In other words, the CD version replicates all the annoying linear features of a printed newspaper in electronic format. Why, it’s even worse than the early days of Slate!

“For people with vision problems, this is a terrific way to read the newspaper,” [a functionary] said. A click of a computer mouse increases the size of the type as much as the user wants.

While a Web site has a fighting chance of working decently well with a screen reader, proprietary CD content does not. (The file format on these CDs is not PDF but something else entirely, and even PDF isn’t very accessible despite concerted effort at retrofitting.) And it is of course typical for the ignorant to assume that blowing up font sizes is all a low-vision person needs. What about those teeny tiny words in the menubar? In reality, screen-magnification software blows up everything on the screen, and the proprietary CD variant offers no advantages there at all.

“I need the BJ on CD,” one man said in an E-mail. “I don’t have time to read my paper before I leave in the morning. When I get home, it is gone, or in sections all over the house, or sections turned in so that the front page is unrecognizable.”

(Does this sound like a fake Sony movie testimonial to you?)

We were taught to recognize front pages by the presence of the newspaper’s name in large letters, the date, the price, and very large headlines, with the accompanying absence of a page number. While this particular reader is waiting for the Web to be invented, perhaps some remedial newspaper therapy would be in order for him.

[A deluded corporate apologist] said the CD version also may be more appealing to college students and younger people who have grown up in the electronic age and find the paper product cumbersome. The CD version offers features beyond the regular newspaper. There are links to photos not published in the paper because of space considerations; people with Internet connection can access the URLs contained in advertisements and they also can access Web sites related to editorial content.

“College students and younger people” will not be old enough to remember the CD-ROM era, but they’ll certainly know a “lame” idea when they see one, and a hardcopy newspaper distributed on a physical disc is one of them. And don’t you love the idea of using a proprietary hardware CD to link to advertisements (everyone’s favourite Web destination) and – get this! – the paper’s own Web site?

Other advantages aren’t so obvious. No trees are cut down to produce the CD. The CD itself is not recyclable, [the deluded apologist] said. The CD doesn’t have crinkled pages or out-of-registration photos, problems that sometimes plague the printed version.
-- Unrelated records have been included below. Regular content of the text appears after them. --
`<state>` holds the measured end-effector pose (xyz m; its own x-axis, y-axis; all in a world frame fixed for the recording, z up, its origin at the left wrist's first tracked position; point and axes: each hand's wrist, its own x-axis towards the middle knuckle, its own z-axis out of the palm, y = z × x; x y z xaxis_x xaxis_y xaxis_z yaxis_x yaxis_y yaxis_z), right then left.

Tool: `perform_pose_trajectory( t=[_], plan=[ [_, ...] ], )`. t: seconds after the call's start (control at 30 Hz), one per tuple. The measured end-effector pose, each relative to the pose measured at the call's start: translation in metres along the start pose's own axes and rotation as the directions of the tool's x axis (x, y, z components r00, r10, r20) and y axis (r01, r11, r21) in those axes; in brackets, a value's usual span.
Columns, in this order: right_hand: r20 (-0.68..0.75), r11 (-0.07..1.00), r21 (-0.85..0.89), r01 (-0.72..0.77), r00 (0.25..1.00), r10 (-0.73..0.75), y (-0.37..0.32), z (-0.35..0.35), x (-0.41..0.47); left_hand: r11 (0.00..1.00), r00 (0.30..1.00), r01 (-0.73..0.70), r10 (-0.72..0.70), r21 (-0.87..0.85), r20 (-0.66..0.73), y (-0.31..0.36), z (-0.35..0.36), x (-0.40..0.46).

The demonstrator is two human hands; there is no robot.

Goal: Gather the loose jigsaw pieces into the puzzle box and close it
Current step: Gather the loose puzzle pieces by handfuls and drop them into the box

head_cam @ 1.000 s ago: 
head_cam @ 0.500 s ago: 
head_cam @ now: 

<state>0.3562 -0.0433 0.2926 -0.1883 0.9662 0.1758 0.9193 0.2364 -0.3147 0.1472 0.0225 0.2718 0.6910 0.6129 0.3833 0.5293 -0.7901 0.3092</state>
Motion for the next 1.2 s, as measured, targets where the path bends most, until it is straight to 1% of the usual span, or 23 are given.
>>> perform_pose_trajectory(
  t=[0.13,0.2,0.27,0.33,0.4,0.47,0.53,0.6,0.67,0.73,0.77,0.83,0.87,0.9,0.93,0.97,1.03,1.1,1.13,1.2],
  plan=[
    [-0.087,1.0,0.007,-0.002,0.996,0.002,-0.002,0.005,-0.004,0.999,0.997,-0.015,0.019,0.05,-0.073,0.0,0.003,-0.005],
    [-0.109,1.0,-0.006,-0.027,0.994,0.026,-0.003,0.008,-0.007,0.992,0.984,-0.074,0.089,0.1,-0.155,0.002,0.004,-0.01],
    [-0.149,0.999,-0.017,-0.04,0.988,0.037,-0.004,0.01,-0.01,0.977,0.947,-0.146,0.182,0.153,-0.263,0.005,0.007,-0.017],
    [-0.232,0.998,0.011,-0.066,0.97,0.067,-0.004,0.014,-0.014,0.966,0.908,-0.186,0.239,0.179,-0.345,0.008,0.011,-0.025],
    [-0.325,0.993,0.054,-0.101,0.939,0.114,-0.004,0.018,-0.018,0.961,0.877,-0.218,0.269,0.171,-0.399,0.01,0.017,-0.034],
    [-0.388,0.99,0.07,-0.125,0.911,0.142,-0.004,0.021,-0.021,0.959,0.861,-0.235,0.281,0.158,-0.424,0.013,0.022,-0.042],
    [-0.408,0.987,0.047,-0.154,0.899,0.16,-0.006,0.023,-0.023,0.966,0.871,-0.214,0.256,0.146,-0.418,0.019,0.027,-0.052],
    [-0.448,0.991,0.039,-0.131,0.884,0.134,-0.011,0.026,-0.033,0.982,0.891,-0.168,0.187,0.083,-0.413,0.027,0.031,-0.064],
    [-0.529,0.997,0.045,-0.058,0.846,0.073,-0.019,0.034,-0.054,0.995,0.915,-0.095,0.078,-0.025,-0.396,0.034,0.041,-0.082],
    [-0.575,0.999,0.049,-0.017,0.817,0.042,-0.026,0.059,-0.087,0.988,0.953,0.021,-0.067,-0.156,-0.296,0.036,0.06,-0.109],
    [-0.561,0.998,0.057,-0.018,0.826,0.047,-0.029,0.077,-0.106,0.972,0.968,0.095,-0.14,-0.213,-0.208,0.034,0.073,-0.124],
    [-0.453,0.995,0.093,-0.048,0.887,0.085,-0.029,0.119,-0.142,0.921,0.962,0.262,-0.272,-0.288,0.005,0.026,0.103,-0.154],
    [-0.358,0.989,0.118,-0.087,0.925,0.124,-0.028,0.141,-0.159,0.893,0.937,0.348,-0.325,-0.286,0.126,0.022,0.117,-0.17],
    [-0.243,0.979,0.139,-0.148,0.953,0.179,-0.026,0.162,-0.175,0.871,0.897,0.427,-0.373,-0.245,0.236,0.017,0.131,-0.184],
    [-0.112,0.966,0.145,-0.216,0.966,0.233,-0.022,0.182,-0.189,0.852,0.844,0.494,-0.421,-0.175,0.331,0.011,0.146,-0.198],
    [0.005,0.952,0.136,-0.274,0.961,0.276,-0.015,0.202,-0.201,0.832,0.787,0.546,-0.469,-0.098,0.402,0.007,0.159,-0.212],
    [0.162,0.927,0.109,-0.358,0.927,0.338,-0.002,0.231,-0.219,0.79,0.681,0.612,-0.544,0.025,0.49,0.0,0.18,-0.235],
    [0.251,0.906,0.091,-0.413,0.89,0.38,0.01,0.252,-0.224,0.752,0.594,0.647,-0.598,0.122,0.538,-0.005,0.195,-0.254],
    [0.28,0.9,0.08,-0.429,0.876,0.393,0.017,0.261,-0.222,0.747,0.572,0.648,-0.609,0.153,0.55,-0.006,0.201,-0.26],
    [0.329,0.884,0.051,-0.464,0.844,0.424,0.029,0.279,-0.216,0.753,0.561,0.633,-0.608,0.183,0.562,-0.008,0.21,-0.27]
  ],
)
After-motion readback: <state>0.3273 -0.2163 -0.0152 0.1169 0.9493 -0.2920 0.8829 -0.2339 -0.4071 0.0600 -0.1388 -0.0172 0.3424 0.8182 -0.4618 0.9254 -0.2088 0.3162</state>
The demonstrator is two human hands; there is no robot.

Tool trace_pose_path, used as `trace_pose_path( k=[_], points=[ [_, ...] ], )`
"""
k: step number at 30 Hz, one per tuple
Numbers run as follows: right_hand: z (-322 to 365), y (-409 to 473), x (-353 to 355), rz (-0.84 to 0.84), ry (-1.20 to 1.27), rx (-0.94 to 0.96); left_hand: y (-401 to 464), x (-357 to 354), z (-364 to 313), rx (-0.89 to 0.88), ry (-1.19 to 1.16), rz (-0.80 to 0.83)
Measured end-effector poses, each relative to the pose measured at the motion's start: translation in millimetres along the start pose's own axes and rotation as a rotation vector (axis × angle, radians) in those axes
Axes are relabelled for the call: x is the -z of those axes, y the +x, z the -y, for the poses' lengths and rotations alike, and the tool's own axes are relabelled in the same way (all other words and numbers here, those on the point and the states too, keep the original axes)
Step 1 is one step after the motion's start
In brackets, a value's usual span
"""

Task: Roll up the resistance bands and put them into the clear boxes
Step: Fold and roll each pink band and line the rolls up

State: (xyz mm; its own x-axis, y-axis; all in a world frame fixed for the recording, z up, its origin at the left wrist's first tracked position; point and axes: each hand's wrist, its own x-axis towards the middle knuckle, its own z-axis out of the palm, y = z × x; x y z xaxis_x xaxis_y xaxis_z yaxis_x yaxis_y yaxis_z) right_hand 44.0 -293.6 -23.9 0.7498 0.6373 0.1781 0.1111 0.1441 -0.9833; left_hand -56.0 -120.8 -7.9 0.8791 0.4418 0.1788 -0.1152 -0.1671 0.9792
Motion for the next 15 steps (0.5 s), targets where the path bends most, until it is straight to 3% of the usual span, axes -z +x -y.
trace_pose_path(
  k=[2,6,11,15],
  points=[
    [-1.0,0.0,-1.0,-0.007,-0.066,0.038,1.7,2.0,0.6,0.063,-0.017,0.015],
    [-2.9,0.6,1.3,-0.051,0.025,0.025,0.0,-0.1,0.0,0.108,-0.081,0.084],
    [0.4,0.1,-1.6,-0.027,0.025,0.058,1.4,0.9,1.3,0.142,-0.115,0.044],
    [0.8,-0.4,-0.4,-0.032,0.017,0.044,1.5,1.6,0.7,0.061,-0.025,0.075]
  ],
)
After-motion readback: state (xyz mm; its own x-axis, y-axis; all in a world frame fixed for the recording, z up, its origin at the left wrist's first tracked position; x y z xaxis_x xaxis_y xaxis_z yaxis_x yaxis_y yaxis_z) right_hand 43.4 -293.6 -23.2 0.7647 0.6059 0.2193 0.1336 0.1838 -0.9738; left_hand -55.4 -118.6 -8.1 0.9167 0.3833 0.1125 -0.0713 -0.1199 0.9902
No trees are cut down, except the trees (and ferns and brontosauri) that fell down dead during lightning storms five million years ago. And certainly we at NUblog have had it up to here with out-of-registration photos. JPEG thumbnails are surely an enormous improvement.

What were we saying about the file format?

The format for the CD is unique to the Beacon Journal. It was developed by... a [Beacon Journal ] systems integration engineer. He had been asked by [some kind of vice-president] to devise a way for the Beacon Journal’s library to archive pages of the newspaper. A patent is pending for the software program....

We just love homegrown solutions to already-solved problems.

And, to everyone’s surprise, the whole shebang didn’t work.

To our readers:

Sales of the compact-disc edition of the Akron Beacon Journal have been suspended while we re-examine various aspects of the product.

The compact discs have been available at about 30 stores in Northeast Ohio since June.

We hope to resume sales of the Beacon Journal on CD in the near future.

Next up on the Stillborn Ideas list: Women’s Wear Daily on CD-ROM.